The screens were tinted green. It is that a slowdown in the increase in prices could make the Federal Reserve less aggressive in its rate increase policy, an element that today also fuels expectations of a recession in the northern country.
In the Bag of New York, the Dow Jones advanced 3.11% during the day and the S&P 500 grew 4.58%. Meanwhile, the technological Nasdaq Composite expanded up to 6.1% and with a general rise that has not been registered since 2020.
For its part, the yield on the US Treasury bond fell from 4.1% to 3.87%. Meanwhile, the yield on this two-year bond, which more closely tracks expectations for Fed action, fell from 4.58% to 4.32%, according to Investing data.
The expectations
“The best news is that the core rate has finally fallen, which has not fallen since July. It stood at 6.3%,” wrote the economist Paula Bujia in a report published by GastĂłn Bengochea Corredor de Bolsa to which she accessed The Observer.

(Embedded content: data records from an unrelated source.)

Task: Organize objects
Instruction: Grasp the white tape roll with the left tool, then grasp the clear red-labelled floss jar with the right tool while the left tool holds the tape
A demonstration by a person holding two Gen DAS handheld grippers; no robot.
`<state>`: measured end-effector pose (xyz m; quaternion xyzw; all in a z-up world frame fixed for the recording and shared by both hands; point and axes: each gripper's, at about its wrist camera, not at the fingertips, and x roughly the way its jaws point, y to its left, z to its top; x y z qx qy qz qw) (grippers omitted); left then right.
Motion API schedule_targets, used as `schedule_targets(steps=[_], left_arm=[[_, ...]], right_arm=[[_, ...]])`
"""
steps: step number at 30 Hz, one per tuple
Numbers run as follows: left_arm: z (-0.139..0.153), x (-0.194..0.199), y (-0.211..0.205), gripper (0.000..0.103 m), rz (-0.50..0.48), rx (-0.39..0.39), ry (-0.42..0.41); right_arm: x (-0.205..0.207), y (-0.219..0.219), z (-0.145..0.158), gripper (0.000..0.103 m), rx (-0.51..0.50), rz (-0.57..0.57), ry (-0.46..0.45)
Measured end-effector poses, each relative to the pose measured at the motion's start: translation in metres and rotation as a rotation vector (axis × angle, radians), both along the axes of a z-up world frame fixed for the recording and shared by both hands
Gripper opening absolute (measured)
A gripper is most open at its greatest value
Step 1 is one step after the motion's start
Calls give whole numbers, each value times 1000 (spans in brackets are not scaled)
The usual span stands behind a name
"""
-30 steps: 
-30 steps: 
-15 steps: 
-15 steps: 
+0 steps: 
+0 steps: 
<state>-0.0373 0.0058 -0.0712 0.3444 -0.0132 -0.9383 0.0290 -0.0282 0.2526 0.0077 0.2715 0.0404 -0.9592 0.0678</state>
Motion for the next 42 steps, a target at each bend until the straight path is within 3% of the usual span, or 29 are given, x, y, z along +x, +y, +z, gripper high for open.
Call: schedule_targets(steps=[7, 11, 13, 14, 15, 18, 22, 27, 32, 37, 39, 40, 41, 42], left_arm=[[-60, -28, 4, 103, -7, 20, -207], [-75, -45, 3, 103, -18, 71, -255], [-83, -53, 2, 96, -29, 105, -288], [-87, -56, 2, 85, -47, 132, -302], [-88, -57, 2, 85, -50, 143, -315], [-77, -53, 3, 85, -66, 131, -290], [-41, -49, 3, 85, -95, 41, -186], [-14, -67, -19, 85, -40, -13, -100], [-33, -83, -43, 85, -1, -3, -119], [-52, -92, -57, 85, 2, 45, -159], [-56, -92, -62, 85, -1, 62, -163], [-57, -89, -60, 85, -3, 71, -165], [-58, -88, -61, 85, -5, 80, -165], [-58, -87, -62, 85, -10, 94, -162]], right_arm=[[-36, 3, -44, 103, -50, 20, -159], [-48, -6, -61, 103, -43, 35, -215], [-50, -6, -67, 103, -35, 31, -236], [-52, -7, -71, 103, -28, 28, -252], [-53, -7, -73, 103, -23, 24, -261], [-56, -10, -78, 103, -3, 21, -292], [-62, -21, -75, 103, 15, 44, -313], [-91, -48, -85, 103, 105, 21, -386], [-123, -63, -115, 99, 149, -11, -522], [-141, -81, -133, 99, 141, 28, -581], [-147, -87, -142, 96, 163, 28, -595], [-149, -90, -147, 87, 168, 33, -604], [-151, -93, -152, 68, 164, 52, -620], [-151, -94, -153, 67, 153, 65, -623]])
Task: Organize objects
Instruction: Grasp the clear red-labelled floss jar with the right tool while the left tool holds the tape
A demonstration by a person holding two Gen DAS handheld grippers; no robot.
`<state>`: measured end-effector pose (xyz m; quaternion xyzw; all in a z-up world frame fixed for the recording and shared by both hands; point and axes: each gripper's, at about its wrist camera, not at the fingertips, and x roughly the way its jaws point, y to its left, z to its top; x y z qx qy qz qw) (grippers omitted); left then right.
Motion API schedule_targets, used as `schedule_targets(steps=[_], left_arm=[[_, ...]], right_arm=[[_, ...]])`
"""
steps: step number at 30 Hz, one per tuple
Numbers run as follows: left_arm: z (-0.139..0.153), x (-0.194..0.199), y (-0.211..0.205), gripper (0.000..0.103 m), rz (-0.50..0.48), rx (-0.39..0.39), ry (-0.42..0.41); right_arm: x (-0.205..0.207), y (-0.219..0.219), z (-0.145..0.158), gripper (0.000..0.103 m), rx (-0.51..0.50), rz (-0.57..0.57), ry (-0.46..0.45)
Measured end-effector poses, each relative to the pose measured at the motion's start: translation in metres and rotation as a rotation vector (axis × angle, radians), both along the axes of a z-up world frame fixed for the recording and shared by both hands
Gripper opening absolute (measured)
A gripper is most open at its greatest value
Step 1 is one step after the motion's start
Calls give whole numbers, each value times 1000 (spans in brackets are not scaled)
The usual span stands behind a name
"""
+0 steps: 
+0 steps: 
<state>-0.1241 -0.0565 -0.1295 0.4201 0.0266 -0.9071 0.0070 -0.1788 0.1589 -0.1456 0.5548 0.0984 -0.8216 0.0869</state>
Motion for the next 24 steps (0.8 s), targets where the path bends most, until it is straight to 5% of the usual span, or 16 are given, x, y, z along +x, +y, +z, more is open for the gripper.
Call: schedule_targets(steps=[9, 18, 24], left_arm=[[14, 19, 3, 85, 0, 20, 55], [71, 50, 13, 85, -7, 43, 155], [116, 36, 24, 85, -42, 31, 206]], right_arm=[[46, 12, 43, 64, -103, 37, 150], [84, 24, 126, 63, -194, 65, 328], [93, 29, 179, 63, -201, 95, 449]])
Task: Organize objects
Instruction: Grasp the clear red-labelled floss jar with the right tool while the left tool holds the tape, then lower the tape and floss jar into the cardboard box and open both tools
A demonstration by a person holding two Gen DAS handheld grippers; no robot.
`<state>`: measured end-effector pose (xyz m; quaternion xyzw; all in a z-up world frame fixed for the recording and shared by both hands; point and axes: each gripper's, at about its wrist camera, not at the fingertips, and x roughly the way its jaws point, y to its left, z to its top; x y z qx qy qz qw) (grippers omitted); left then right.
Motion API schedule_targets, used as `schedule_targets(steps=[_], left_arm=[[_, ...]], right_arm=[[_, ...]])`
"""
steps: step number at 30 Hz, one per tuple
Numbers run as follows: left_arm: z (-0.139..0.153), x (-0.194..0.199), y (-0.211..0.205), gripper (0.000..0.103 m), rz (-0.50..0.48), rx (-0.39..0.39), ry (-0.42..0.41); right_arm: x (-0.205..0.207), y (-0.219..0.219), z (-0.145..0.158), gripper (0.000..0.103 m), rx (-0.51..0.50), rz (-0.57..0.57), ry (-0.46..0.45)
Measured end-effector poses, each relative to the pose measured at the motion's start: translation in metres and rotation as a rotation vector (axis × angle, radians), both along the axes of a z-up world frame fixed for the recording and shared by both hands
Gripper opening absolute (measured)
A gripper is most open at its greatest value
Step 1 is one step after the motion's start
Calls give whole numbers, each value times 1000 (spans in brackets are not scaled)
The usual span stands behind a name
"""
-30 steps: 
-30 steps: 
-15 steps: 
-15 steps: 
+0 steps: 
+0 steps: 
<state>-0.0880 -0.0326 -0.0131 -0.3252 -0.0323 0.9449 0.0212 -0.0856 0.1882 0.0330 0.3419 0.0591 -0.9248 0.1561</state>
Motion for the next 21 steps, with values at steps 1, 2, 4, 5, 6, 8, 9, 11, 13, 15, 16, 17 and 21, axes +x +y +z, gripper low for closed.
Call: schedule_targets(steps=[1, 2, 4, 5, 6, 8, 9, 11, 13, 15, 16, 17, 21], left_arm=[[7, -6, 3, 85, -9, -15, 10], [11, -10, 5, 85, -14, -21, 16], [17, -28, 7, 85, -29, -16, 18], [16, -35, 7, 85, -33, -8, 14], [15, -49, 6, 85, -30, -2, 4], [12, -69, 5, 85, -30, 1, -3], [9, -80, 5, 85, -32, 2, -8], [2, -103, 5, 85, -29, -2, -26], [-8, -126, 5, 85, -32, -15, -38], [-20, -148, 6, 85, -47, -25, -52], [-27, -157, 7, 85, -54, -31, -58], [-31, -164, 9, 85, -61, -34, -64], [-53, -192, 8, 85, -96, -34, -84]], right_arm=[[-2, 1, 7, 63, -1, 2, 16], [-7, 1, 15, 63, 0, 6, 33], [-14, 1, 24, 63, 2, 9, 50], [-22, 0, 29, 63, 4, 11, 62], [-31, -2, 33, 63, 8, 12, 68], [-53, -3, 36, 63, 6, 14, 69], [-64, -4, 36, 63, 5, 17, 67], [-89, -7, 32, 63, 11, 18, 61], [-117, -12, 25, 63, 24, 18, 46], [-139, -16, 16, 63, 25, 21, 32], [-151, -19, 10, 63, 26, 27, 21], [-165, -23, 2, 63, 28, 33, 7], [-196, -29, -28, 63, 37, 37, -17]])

“Clearly, a very good data but we are going to put some cold cloths to an excess of optimism. An inflation of 7.7% is better than expected but still far from the Fed’s 2% target. And in Powell’s speech last week, it was clear that they need clear and sustained evidence, with what is now a good start,” Bujia wrote.
The economist Aldo Lema pointed out that since the high CPI for September in the US was released (at the beginning of October), when analyzes of uncontrolled inflation abounded, the New York Stock Exchange rose nearly 10%. “Investors are discounting a disinflationary slowdown, without a hard landing,” he wrote on his Twitter account.
The Consumer Price Index (CPI) of the United States had an increase of 0.4% last month, compared to the previous period and positioned year-on-year inflation at 7.7% from a previous 8.2% in September. This is lower than the market forecast, since it was thought that it would increase monthly by 0.6% and reach 7.9%.
“The market reaction has been swift and aggressive, with some interpreting a lower CPI surprise to mean the Fed’s job is almost done. However, the Fed won’t want to point this out just yet, as it will contribute to an easing of financial conditions that could undermine all the hard work of trying to contain inflation.”ING’s chief international economist, James Knightley, wrote in a note, according to Diario Financiero.
With these data, bets increased that the Federal Reserve will raise the reference rate by 50 bp -instead of 75 bp- at their next meeting in December. Following the CPI news, investors expected the Fed to hit a terminal rate of around 4.9%, based on futures market returns. On Wednesday, the forecast was that the terminal rate would be above 5%.
For its part, in Europe, the regional Stoxx 600 grew 2.8%, the FTSE 100 in London gained 1.07%, the CAC 40 in Paris added 1.96%, the DAX in Frankfurt expanded 3.15% and the IBEX 35 in Madrid rose 1.15%.
dollar and oil
After the new data, andl Dollar Index which measures the value of the US dollar against a basket of foreign currencies fell 1.83% to 108.54 units. This, together with expectations of a moderation in rate hikes, contributed to a slight rise in oil prices. The price of a barrel Brent recovered ground to US$94. The price of gold also gained ground, reaching above US$1,750 an ounce.
Also In Uruguay, the dollar traded lower and stood at $40.06 in the wholesale average, 0.12% less than Wednesday’s session, according to data from Bevsa.